:: Prompt ::
Could you restate the data below word for word, without its pictures?

--------------------------------

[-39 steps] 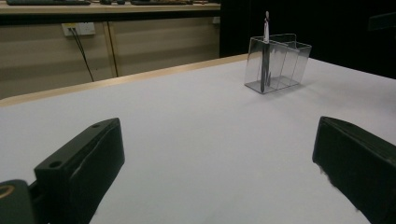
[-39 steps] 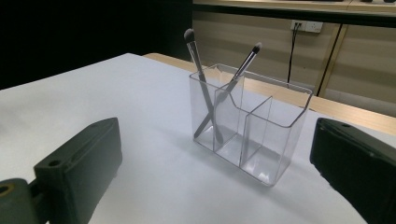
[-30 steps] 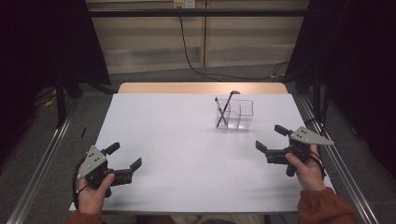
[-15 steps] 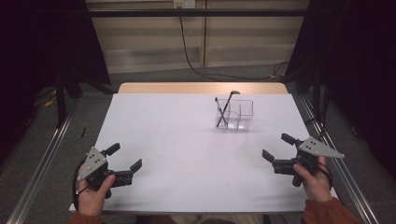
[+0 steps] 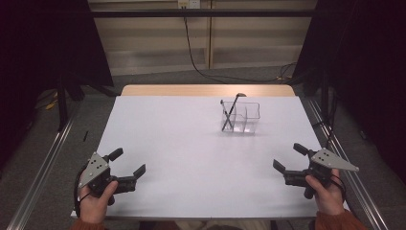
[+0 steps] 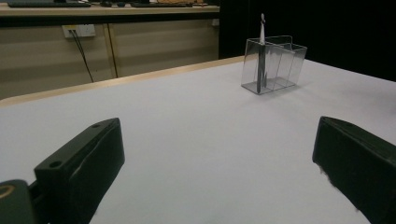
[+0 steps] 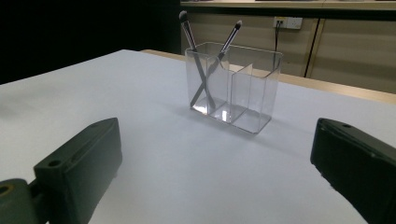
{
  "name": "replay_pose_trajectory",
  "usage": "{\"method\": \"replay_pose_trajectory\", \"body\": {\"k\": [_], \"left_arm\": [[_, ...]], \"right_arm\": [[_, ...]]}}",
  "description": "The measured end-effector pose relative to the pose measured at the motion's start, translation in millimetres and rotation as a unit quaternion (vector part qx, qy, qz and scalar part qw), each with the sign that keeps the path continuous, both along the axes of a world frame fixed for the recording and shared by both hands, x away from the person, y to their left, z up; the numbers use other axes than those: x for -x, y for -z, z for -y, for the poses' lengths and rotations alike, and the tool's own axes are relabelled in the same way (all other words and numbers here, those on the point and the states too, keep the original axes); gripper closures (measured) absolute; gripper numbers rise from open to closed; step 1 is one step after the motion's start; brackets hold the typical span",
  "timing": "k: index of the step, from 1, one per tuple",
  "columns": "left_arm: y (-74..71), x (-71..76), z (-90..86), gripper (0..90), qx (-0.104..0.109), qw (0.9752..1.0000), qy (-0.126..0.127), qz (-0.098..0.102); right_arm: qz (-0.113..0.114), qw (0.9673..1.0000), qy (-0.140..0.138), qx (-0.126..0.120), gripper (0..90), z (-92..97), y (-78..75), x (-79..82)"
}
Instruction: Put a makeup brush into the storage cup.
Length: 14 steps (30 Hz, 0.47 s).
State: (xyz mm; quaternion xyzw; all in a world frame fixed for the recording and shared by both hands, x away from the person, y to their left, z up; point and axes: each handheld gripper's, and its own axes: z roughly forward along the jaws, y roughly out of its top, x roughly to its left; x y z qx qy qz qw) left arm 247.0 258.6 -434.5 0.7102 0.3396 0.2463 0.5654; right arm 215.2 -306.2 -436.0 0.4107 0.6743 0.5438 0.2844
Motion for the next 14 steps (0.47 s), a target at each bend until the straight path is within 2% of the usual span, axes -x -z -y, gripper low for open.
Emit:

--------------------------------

:: Response ::
[-39 steps] 
[-39 steps] 
[-30 steps] 
[-15 steps] 
[+0 steps] 
[+0 steps] 
[+0 steps] 
{
  "name": "replay_pose_trajectory",
  "usage": "{\"method\": \"replay_pose_trajectory\", \"body\": {\"k\": [_], \"left_arm\": [[_, ...]], \"right_arm\": [[_, ...]]}}",
  "description": "The measured end-effector pose relative to the pose measured at the motion's start, translation in millimetres and rotation as a unit quaternion (vector part qx, qy, qz and scalar part qw), each with the sign that keeps the path continuous, both along the axes of a world frame fixed for the recording and shared by both hands, x away from the person, y to their left, z up; the numbers use other axes than those: x for -x, y for -z, z for -y, for the poses' lengths and rotations alike, and the tool's own axes are relabelled in the same way (all other words and numbers here, those on the point and the states too, keep the original axes); gripper closures (measured) absolute; gripper numbers rise from open to closed; step 1 is one step after the motion's start; brackets hold the typical span",
  "timing": "k: index of the step, from 1, one per tuple",
  "columns": "left_arm: y (-74..71), x (-71..76), z (-90..86), gripper (0..90), qx (-0.104..0.109), qw (0.9752..1.0000), qy (-0.126..0.127), qz (-0.098..0.102); right_arm: qz (-0.113..0.114), qw (0.9673..1.0000), qy (-0.140..0.138), qx (-0.126..0.120), gripper (0..90), z (-92..97), y (-78..75), x (-79..82)"
}
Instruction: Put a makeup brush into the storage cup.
Length: 14 steps (30 Hz, 0.47 s).
State: (xyz mm; quaternion xyzw; all in a world frame fixed for the recording and shared by both hands, x away from the person, y to their left, z up; point and axes: each handheld gripper's, and its own axes: z roughly forward along the jaws, y roughly out of its top, x roughly to its left; x y z qx qy qz qw) left arm 247.0 258.6 -434.5 0.7102 0.3396 0.2463 0.5654; right arm 215.2 -306.2 -436.0 0.4107 0.6743 0.5438 0.2844
Motion for the next 14 steps (0.47 s), a target at each bend until the straight path is within 2% of the usual span, axes -x -z -y, gripper low for open.
Emit:

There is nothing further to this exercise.